▸ **THE DATA**:

__________

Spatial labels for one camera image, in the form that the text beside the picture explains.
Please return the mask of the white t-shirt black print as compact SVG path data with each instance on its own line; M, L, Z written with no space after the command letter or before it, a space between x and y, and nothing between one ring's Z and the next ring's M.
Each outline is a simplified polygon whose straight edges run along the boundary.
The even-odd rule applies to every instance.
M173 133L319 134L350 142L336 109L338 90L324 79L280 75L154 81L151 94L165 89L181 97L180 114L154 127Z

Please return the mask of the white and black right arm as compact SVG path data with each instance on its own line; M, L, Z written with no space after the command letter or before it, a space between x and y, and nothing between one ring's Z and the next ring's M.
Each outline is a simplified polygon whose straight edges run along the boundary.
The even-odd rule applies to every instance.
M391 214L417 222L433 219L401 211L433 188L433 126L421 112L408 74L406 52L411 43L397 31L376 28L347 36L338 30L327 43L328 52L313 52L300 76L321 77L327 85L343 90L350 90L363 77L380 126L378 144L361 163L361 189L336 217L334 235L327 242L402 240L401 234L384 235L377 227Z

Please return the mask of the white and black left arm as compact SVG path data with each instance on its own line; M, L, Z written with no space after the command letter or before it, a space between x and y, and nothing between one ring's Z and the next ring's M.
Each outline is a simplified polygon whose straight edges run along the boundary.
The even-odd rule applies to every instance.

__________

▸ **WHAT NEEDS TO BE DONE**:
Exactly the lines running from the top of the records to the line that contains "Please return the mask of the white and black right", inclusive, must be set down, and nothing more.

▸ **WRITTEN REPLY**:
Spatial labels for one camera image, in the form that the text beside the picture explains.
Please return the mask of the white t-shirt black print as compact SVG path data with each instance on its own line; M, L, Z written with no space after the command letter or before it, a space between x and y, and nothing between one ring's Z and the next ring's M.
Each outline is a simplified polygon whose straight edges run along the boundary.
The even-odd rule applies to every instance.
M173 133L319 134L350 142L336 109L338 90L324 79L280 75L154 81L151 94L165 89L181 97L180 114L154 127Z

Please return the mask of the white and black right arm as compact SVG path data with each instance on its own line; M, L, Z written with no space after the command letter or before it, a space between x and y, and nothing between one ring's Z and the next ring's M.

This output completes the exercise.